(Records from a data source)
= Beginning of Section =

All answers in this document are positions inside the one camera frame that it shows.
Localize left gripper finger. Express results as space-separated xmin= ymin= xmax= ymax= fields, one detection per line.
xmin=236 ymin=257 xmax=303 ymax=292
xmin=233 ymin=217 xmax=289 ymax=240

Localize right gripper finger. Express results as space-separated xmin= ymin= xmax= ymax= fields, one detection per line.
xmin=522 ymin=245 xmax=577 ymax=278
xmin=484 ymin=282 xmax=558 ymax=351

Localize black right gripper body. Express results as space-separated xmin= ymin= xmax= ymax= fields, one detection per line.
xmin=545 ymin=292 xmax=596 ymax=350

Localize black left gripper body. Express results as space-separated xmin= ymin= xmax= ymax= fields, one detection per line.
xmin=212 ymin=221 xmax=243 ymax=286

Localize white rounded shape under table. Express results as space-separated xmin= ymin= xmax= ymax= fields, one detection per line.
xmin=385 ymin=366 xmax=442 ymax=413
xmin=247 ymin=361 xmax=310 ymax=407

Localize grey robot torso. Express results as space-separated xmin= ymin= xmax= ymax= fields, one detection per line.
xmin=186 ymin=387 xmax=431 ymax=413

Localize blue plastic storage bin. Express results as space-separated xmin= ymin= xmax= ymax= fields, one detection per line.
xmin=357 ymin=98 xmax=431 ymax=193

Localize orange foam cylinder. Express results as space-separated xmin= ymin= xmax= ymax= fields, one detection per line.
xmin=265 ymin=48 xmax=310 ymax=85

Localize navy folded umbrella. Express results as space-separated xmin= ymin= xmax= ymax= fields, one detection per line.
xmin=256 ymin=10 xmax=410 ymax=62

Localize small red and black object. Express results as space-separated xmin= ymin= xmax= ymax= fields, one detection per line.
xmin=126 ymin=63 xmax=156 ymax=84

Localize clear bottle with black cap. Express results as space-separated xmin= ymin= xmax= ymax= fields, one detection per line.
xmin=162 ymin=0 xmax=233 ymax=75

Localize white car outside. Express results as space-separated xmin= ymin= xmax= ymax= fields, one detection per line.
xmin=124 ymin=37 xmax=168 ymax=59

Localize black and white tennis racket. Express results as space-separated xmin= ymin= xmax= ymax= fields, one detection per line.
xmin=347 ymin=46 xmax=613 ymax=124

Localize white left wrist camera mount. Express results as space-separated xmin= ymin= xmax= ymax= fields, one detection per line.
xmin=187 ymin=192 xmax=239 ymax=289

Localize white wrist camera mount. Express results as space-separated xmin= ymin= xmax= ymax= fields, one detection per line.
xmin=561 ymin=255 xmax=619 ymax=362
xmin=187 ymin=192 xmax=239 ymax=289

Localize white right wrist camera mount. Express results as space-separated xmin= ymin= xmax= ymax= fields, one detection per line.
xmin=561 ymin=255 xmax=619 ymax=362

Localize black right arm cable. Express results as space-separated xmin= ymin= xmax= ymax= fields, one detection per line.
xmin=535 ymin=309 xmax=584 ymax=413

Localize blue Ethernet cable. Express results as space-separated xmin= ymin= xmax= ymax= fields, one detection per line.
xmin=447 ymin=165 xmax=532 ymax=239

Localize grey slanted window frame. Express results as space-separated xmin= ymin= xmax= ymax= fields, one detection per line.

= End of Section =

Brief
Tell how many lines of the data above hold the string "frame". Give only the number.

Exercise response
2